** Opening EXTRACTED DATA block **

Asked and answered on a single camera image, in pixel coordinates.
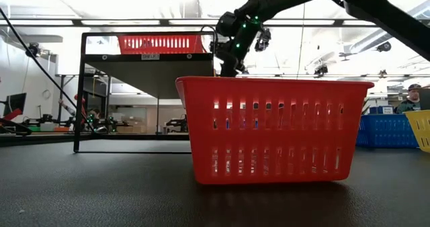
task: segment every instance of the red basket on shelf
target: red basket on shelf
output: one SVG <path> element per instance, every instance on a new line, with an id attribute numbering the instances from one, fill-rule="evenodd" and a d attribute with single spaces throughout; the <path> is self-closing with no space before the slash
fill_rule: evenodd
<path id="1" fill-rule="evenodd" d="M 118 36 L 121 54 L 204 53 L 201 35 Z"/>
<path id="2" fill-rule="evenodd" d="M 176 87 L 197 182 L 236 184 L 346 179 L 373 83 L 184 77 Z"/>

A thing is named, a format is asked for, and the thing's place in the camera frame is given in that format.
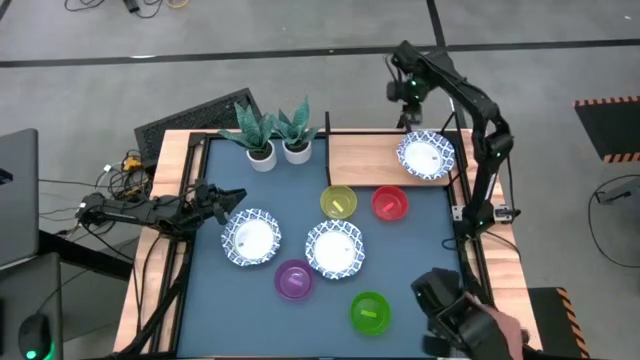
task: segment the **green cup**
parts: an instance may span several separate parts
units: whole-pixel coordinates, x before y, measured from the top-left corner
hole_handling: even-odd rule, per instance
[[[380,335],[391,324],[391,307],[384,296],[363,292],[351,303],[351,323],[365,335]]]

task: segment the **table leg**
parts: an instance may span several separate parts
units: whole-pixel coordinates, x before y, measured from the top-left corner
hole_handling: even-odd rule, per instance
[[[113,256],[74,244],[59,236],[40,230],[38,254],[55,252],[68,264],[80,266],[116,279],[129,281],[132,265]]]

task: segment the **red cup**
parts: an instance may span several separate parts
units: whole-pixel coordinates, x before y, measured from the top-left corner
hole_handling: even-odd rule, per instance
[[[371,201],[373,212],[384,221],[402,219],[409,210],[407,194],[397,186],[381,186],[374,193]]]

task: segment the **plastic cup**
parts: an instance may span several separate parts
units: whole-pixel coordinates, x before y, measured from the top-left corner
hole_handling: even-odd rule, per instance
[[[276,270],[276,291],[287,300],[304,300],[313,288],[313,269],[303,260],[287,260]]]
[[[373,212],[384,221],[402,219],[409,210],[407,194],[396,186],[381,186],[371,198]]]
[[[346,219],[358,206],[356,193],[348,186],[329,186],[320,197],[322,211],[332,219]]]
[[[351,303],[351,323],[365,335],[380,335],[391,324],[391,307],[384,296],[363,292]]]

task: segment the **concrete floor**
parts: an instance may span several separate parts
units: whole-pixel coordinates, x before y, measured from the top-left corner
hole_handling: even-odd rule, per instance
[[[609,40],[640,33],[637,0],[436,4],[448,44]],[[121,1],[69,13],[62,1],[21,0],[0,21],[0,61],[393,46],[404,39],[435,44],[422,0],[192,0],[180,10],[163,6],[147,21],[127,14]],[[452,58],[500,105],[515,134],[513,181],[523,211],[515,234],[528,285],[569,291],[592,356],[635,358],[638,271],[598,254],[586,203],[598,184],[640,173],[640,166],[603,165],[572,103],[640,94],[640,49],[467,52]],[[312,125],[320,125],[329,110],[336,127],[392,127],[400,110],[385,100],[389,75],[381,55],[0,68],[0,79],[0,133],[37,128],[40,176],[87,182],[136,147],[135,127],[243,87],[251,88],[262,111],[293,109],[308,95]],[[438,127],[448,112],[446,95],[434,93],[424,105],[424,126]],[[74,206],[87,190],[42,184],[41,211]],[[638,213],[630,210],[624,201],[594,208],[594,227],[611,256],[640,263]],[[70,225],[41,223],[50,231]],[[121,227],[109,241],[117,244],[136,232]],[[88,237],[82,243],[100,248]],[[63,275],[75,271],[64,269]],[[105,355],[126,284],[97,275],[77,281],[63,291],[65,338],[75,338],[65,344],[65,358]],[[83,284],[98,281],[104,285],[99,293],[84,291]]]

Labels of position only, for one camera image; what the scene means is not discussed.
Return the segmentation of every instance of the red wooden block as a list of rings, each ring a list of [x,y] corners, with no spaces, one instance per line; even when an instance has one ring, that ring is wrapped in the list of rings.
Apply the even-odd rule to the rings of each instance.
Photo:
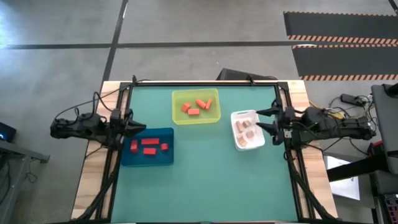
[[[199,114],[200,114],[200,110],[198,108],[188,110],[188,115],[199,115]]]
[[[206,103],[203,100],[197,99],[197,105],[200,106],[202,109],[206,108]]]
[[[167,143],[163,143],[163,144],[160,145],[160,149],[162,151],[169,150],[169,145]]]
[[[156,155],[156,148],[144,148],[144,155]]]
[[[211,99],[209,99],[209,100],[207,101],[207,104],[206,104],[205,109],[206,109],[206,110],[210,109],[210,105],[211,105]]]
[[[150,145],[150,144],[159,144],[159,139],[141,139],[141,144]]]
[[[184,103],[184,105],[182,105],[181,110],[182,110],[182,112],[185,113],[185,112],[188,111],[189,108],[191,108],[191,104],[189,104],[189,103]]]
[[[130,151],[132,153],[137,153],[138,152],[138,142],[137,142],[137,140],[132,140],[131,141]]]

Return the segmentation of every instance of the concrete floor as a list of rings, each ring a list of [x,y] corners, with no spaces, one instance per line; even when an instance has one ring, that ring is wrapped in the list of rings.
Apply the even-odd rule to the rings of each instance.
[[[3,0],[0,44],[111,43],[121,2]],[[386,0],[130,0],[119,42],[287,40],[282,12],[293,10],[394,13]],[[53,139],[49,127],[59,111],[89,100],[100,89],[108,52],[0,50],[0,121],[17,128],[18,145],[51,154],[48,164],[33,163],[39,180],[25,184],[12,223],[69,219],[87,142]],[[130,80],[135,74],[151,80],[214,80],[223,67],[298,79],[289,47],[119,49],[109,79]],[[367,95],[374,83],[388,82],[306,82],[306,86],[309,98],[326,106],[341,93]],[[364,150],[368,146],[365,141],[355,144]],[[330,152],[362,156],[346,141]],[[372,222],[368,208],[347,206],[338,198],[336,204],[344,220]]]

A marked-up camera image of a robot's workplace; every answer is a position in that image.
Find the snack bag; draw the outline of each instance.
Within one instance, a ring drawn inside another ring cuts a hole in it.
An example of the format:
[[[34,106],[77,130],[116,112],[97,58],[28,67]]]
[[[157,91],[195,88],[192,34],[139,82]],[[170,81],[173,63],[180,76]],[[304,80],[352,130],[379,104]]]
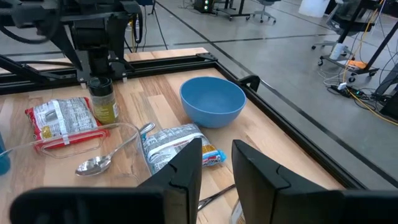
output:
[[[226,159],[223,151],[217,150],[195,124],[167,128],[143,139],[144,155],[150,172],[154,175],[161,170],[192,139],[201,138],[203,166],[213,166]]]
[[[35,140],[64,136],[64,142],[51,148],[62,147],[67,144],[97,138],[103,135],[104,130],[92,131],[92,135],[74,141],[68,140],[68,134],[84,131],[101,126],[90,111],[89,101],[86,97],[70,98],[66,100],[50,100],[33,108],[25,110],[34,127]]]

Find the clear glass dish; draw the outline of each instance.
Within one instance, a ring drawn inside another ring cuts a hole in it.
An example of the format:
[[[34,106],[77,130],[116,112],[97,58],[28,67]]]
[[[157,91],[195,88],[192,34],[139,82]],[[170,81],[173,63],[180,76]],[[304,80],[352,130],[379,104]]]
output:
[[[77,176],[88,159],[106,156],[121,144],[110,167],[93,176]],[[136,187],[150,177],[138,129],[109,124],[79,133],[17,146],[0,154],[0,223],[9,223],[9,207],[21,193],[38,187]]]

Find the gray floor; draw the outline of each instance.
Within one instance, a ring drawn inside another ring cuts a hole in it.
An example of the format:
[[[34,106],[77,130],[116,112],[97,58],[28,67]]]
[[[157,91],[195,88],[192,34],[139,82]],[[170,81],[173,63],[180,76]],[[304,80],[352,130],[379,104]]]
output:
[[[222,13],[218,17],[199,14],[181,9],[182,0],[159,0],[156,11],[169,49],[204,47],[236,75],[259,75],[268,84],[260,87],[259,94],[358,180],[372,189],[398,187],[397,127],[359,108],[353,100],[326,90],[323,78],[318,75],[317,61],[319,56],[329,53],[330,48],[311,50],[311,46],[315,42],[336,40],[338,36],[327,28],[325,17],[299,14],[300,2],[282,0],[267,7],[266,11],[277,18],[275,25],[267,21],[261,24],[258,17],[248,21],[237,17],[230,22]],[[244,12],[260,9],[262,6],[257,2],[246,0]],[[371,58],[382,42],[381,28],[387,34],[395,22],[396,19],[389,16],[381,17],[382,27],[379,23],[364,41],[361,51],[364,61]],[[165,49],[153,15],[147,16],[147,28],[145,51]],[[35,33],[34,30],[17,31],[26,37]],[[129,32],[126,38],[131,42]],[[14,60],[63,57],[51,43],[25,45],[2,34],[0,41],[0,54]],[[396,53],[397,41],[398,33],[389,42],[390,52],[386,48],[374,67],[383,67]],[[352,46],[353,42],[354,38],[349,37],[345,44]],[[393,66],[390,62],[386,70]],[[322,69],[336,71],[327,63]],[[380,72],[373,78],[362,75],[354,84],[376,88],[379,77]],[[396,180],[383,179],[380,176],[383,173]]]

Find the blue bowl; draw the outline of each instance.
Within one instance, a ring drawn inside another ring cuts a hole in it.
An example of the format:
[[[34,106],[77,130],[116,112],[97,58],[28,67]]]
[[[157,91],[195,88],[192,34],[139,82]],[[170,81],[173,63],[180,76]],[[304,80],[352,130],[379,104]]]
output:
[[[215,77],[192,78],[180,89],[182,106],[193,122],[206,128],[229,125],[246,104],[234,83]]]

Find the silver spoon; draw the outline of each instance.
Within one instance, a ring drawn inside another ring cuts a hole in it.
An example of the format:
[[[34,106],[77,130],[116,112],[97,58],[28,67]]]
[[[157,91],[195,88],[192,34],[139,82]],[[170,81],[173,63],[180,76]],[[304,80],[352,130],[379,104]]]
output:
[[[140,135],[143,135],[150,130],[155,128],[154,123],[147,123],[145,124],[140,130],[139,133]],[[137,135],[133,135],[132,138],[128,139],[124,143],[120,144],[113,152],[109,153],[107,156],[97,156],[91,159],[88,159],[87,161],[83,162],[80,164],[76,171],[75,174],[79,176],[91,176],[91,175],[96,175],[100,174],[104,171],[106,171],[107,168],[111,166],[111,159],[113,155],[119,151],[119,149],[123,148],[127,143],[135,139]]]

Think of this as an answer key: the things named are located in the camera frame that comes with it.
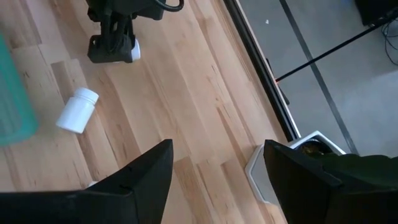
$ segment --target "gray floor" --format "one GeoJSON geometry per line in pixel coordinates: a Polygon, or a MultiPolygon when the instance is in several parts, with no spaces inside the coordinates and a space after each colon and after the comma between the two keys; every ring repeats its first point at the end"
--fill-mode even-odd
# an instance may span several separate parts
{"type": "MultiPolygon", "coordinates": [[[[286,1],[313,57],[367,29],[354,0],[286,1]]],[[[308,61],[280,0],[245,0],[241,5],[276,77],[308,61]]],[[[396,52],[391,55],[398,60],[396,52]]],[[[359,154],[398,156],[398,67],[386,56],[380,30],[327,56],[317,67],[359,154]]],[[[319,130],[350,152],[311,68],[282,80],[280,87],[302,135],[319,130]]]]}

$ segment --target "white plastic part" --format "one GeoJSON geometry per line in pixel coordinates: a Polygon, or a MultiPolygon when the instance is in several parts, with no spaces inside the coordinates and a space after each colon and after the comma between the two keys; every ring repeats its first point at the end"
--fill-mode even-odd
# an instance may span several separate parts
{"type": "Polygon", "coordinates": [[[139,48],[139,43],[138,43],[137,39],[136,39],[134,48],[131,50],[131,58],[132,58],[132,61],[135,61],[135,60],[138,60],[141,58],[141,50],[139,48]]]}
{"type": "Polygon", "coordinates": [[[92,185],[95,185],[96,183],[98,183],[98,181],[91,181],[91,183],[88,184],[87,188],[88,188],[88,187],[91,187],[92,185]]]}
{"type": "Polygon", "coordinates": [[[95,92],[86,88],[77,89],[65,105],[56,125],[74,133],[83,133],[97,100],[98,94],[95,92]]]}
{"type": "MultiPolygon", "coordinates": [[[[313,133],[300,138],[294,142],[290,143],[292,149],[295,149],[299,145],[303,144],[304,142],[308,141],[311,138],[315,138],[318,141],[324,142],[330,149],[336,153],[337,155],[346,154],[345,151],[341,150],[335,143],[331,140],[326,138],[321,132],[314,131],[313,133]]],[[[264,202],[264,203],[273,203],[278,205],[278,199],[272,188],[271,182],[268,177],[266,163],[263,157],[264,152],[264,145],[257,147],[254,151],[253,155],[251,156],[248,164],[245,167],[245,173],[248,177],[250,186],[253,190],[254,195],[256,196],[257,200],[264,202]]]]}

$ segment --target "white plastic bottle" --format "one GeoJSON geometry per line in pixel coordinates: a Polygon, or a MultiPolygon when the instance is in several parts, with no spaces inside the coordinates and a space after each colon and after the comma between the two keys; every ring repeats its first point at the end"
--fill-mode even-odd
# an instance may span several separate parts
{"type": "Polygon", "coordinates": [[[77,89],[65,105],[56,125],[74,133],[83,133],[97,100],[98,94],[95,92],[86,88],[77,89]]]}

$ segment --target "black frame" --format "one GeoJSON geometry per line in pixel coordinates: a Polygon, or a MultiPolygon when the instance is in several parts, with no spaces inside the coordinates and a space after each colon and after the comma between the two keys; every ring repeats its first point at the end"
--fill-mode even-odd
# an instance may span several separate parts
{"type": "Polygon", "coordinates": [[[300,138],[294,122],[290,118],[289,112],[285,106],[282,96],[279,95],[278,87],[275,85],[275,80],[268,72],[265,59],[262,57],[260,50],[254,41],[250,28],[246,24],[244,16],[235,0],[224,0],[225,6],[238,30],[239,36],[242,39],[244,47],[248,52],[251,62],[256,69],[257,75],[260,78],[261,85],[266,91],[268,99],[274,109],[277,119],[282,126],[282,130],[288,141],[293,141],[300,138]]]}

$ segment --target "floor plank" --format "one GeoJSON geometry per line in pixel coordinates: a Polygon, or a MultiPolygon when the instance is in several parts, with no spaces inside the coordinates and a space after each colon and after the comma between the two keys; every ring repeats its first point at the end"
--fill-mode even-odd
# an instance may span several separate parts
{"type": "Polygon", "coordinates": [[[285,223],[243,172],[256,146],[285,138],[223,2],[134,20],[142,58],[132,64],[87,59],[99,27],[86,10],[84,0],[0,2],[0,30],[40,122],[0,149],[0,191],[81,189],[172,138],[164,223],[285,223]],[[55,126],[78,87],[99,94],[82,135],[55,126]]]}

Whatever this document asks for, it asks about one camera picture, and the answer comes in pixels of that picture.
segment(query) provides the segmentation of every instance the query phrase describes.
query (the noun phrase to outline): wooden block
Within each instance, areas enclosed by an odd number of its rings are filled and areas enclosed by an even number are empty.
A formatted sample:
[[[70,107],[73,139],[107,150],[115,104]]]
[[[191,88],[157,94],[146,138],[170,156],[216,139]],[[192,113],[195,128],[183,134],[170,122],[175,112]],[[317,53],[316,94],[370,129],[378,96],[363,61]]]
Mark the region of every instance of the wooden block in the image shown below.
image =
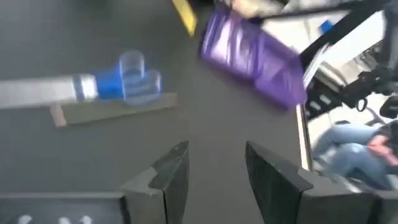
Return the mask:
[[[50,112],[57,127],[80,124],[89,121],[115,118],[118,116],[143,113],[177,105],[176,93],[164,93],[148,105],[132,107],[123,100],[104,100],[67,105],[52,105]]]
[[[191,5],[187,0],[172,0],[178,14],[188,31],[189,36],[193,36],[197,26],[197,17],[193,13]]]

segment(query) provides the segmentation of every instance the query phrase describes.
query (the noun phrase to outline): person's hand
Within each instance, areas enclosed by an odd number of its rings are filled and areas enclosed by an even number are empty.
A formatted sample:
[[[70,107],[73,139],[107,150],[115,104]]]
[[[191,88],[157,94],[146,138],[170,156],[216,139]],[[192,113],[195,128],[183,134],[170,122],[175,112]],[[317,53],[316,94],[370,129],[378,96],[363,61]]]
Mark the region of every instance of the person's hand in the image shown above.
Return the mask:
[[[378,134],[377,136],[374,136],[368,143],[368,146],[380,146],[386,143],[388,138],[386,136],[383,136],[381,134]]]
[[[378,146],[374,146],[374,145],[370,145],[368,146],[368,148],[370,150],[372,150],[372,152],[376,153],[377,155],[380,156],[387,156],[391,154],[391,149],[389,147],[383,146],[383,145],[378,145]]]
[[[398,167],[398,158],[396,158],[396,156],[394,156],[393,154],[389,154],[389,155],[386,155],[386,159],[387,159],[387,161],[389,161],[389,163],[392,166]]]

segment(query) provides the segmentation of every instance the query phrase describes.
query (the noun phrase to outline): black panel
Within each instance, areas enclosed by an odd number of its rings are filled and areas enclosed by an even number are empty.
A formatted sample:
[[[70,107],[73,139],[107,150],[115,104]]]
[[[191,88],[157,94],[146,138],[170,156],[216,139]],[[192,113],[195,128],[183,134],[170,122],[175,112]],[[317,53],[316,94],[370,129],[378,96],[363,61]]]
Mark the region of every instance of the black panel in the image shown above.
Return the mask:
[[[176,145],[152,167],[158,175],[149,187],[164,193],[168,224],[182,224],[189,186],[188,141]]]
[[[122,194],[0,195],[1,224],[125,223]]]
[[[373,192],[354,193],[338,179],[297,167],[253,142],[246,145],[246,164],[266,224],[373,224],[372,214],[373,220],[391,219],[397,206],[388,200],[377,207]]]
[[[374,206],[369,224],[396,224],[398,223],[398,192],[378,191],[379,201]]]
[[[299,168],[253,142],[246,144],[246,165],[264,223],[295,223],[301,193],[313,187]]]

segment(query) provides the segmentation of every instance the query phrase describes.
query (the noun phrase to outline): purple plastic pouch
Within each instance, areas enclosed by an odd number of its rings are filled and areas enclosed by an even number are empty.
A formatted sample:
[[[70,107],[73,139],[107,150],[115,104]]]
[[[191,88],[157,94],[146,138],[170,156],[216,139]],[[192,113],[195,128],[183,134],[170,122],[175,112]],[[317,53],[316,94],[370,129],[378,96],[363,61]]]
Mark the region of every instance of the purple plastic pouch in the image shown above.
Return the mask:
[[[217,7],[207,25],[201,56],[245,80],[284,108],[307,100],[299,55],[237,12]]]

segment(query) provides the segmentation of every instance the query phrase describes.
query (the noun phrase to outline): gray table
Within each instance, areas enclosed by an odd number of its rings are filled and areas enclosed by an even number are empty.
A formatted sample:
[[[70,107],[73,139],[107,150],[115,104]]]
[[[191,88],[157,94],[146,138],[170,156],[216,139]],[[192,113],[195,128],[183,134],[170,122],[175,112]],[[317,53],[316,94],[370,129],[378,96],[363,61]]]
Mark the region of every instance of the gray table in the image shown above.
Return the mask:
[[[197,57],[210,10],[196,8],[201,24],[191,39],[170,1],[1,1],[0,78],[88,72],[139,49],[179,105],[64,129],[48,108],[2,110],[0,191],[117,190],[188,139],[185,223],[262,223],[244,145],[256,141],[299,164],[297,117]]]

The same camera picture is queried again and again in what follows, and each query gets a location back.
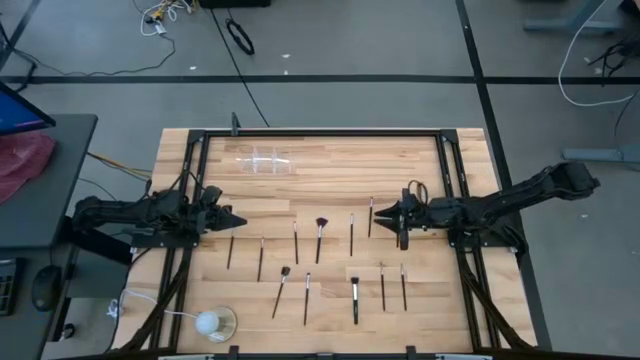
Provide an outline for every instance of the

** Closing EXTRACTED DATA block **

=== WORK REQUEST ===
Set down, exactly as they stand above, the lines starting with the line with "Find the blue" and going on through the line with "Think of this", and no others.

=== FINISHED EXERCISE ===
Find the blue bowl; draw the outline of each instance.
Within one instance, a ring drawn inside another ring cuts a hole in it.
An example of the format:
[[[34,106],[77,130],[116,112],[97,58],[28,67]]]
[[[157,91],[195,88],[192,34],[139,82]],[[170,81],[173,63],[180,76]],[[304,80],[352,130],[379,104]]]
output:
[[[215,77],[192,78],[180,89],[182,106],[193,122],[206,128],[229,125],[246,104],[234,83]]]

Find the silver spoon; draw the outline of each instance.
Within one instance, a ring drawn inside another ring cuts a hole in it.
An example of the format:
[[[34,106],[77,130],[116,112],[97,58],[28,67]]]
[[[157,91],[195,88],[192,34],[139,82]],[[170,81],[173,63],[180,76]],[[304,80],[352,130],[379,104]]]
output:
[[[140,135],[143,135],[150,130],[155,128],[154,123],[147,123],[145,124],[140,130],[139,133]],[[137,135],[133,135],[132,138],[128,139],[124,143],[120,144],[113,152],[109,153],[107,156],[97,156],[91,159],[88,159],[87,161],[83,162],[80,164],[76,171],[75,174],[79,176],[91,176],[91,175],[96,175],[100,174],[104,171],[106,171],[107,168],[111,166],[111,159],[113,155],[119,151],[119,149],[123,148],[127,143],[135,139]]]

Think of this as an answer key: the things named are located in the camera frame that comes with it.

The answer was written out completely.